Nicky Pastorelli (born 11 April 1983) is a Dutch professional racing driver.

==Motorsports career==

===Euro Formula 3000===
Born in The Hague, Pastorelli participated in Euro Formula 3000 for Scuderia Fama in 2003. He finished on the podium twice and placed fifth in the season championship.

For 2004, Pastorelli signed with the defending champion Draco Junior Team. Pastorelli won the championship by one point over Fabrizio Del Monte with two wins among six podium finishes in the ten series races.

===Formula One testing===
This result gained him a Formula One test at Minardi, and in 2005 Pastorelli was appointed official Jordan Grand Prix test driver, and was the first driver in the Young Driver Development Program of MF1 Racing.

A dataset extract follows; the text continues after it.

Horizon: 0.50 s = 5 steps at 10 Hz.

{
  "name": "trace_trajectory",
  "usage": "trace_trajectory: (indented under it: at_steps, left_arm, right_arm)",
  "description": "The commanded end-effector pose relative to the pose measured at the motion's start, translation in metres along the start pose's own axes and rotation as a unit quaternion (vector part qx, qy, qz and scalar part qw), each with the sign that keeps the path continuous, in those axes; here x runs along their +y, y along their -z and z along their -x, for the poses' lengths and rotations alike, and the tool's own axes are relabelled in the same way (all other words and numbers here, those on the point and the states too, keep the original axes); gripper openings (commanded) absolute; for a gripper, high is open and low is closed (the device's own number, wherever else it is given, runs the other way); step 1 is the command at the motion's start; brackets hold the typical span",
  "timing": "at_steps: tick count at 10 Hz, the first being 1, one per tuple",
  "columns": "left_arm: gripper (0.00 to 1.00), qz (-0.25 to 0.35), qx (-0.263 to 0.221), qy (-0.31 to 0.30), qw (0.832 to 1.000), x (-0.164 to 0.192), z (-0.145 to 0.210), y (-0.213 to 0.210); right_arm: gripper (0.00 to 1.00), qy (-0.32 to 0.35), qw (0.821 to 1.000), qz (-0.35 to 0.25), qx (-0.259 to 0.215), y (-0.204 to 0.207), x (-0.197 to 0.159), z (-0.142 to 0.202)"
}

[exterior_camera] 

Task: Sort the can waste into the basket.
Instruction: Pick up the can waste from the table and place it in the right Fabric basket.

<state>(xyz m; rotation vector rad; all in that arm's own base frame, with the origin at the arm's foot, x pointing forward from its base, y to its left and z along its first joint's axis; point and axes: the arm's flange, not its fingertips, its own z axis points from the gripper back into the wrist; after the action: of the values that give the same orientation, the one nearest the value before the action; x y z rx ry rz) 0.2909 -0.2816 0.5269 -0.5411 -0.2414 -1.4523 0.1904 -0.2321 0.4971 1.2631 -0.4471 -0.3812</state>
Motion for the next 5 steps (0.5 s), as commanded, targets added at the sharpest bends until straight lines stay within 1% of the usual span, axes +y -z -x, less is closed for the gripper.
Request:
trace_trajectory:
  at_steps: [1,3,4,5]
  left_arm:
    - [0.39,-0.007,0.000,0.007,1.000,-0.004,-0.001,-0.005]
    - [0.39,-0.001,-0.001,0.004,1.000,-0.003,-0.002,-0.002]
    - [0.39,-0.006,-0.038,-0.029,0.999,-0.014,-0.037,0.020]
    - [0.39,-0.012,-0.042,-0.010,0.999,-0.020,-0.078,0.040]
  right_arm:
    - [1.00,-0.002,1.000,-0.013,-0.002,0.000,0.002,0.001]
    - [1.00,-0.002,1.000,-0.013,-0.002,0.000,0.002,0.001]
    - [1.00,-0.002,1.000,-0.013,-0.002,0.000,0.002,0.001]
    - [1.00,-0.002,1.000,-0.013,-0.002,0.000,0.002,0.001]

However, none of these tests resulted in a Formula One race drive for Pastorelli.

===Champ Car===
Pastorelli made his debut at Grand Prix of Houston in the second race of the season, in Rocketsports' only entry. He qualified 16th of the 17 cars, and retired after 29 laps with a mechanical failure. His first finish, in 15th, came in the next race at Grand Prix of Monterrey, and in his first and only oval start at the Milwaukee Mile he finished tenth. His best Champ Car finish came in his final race in the series at the Grand Prix of Montreal. He was replaced for the final three races of the season by veteran Mario Domínguez.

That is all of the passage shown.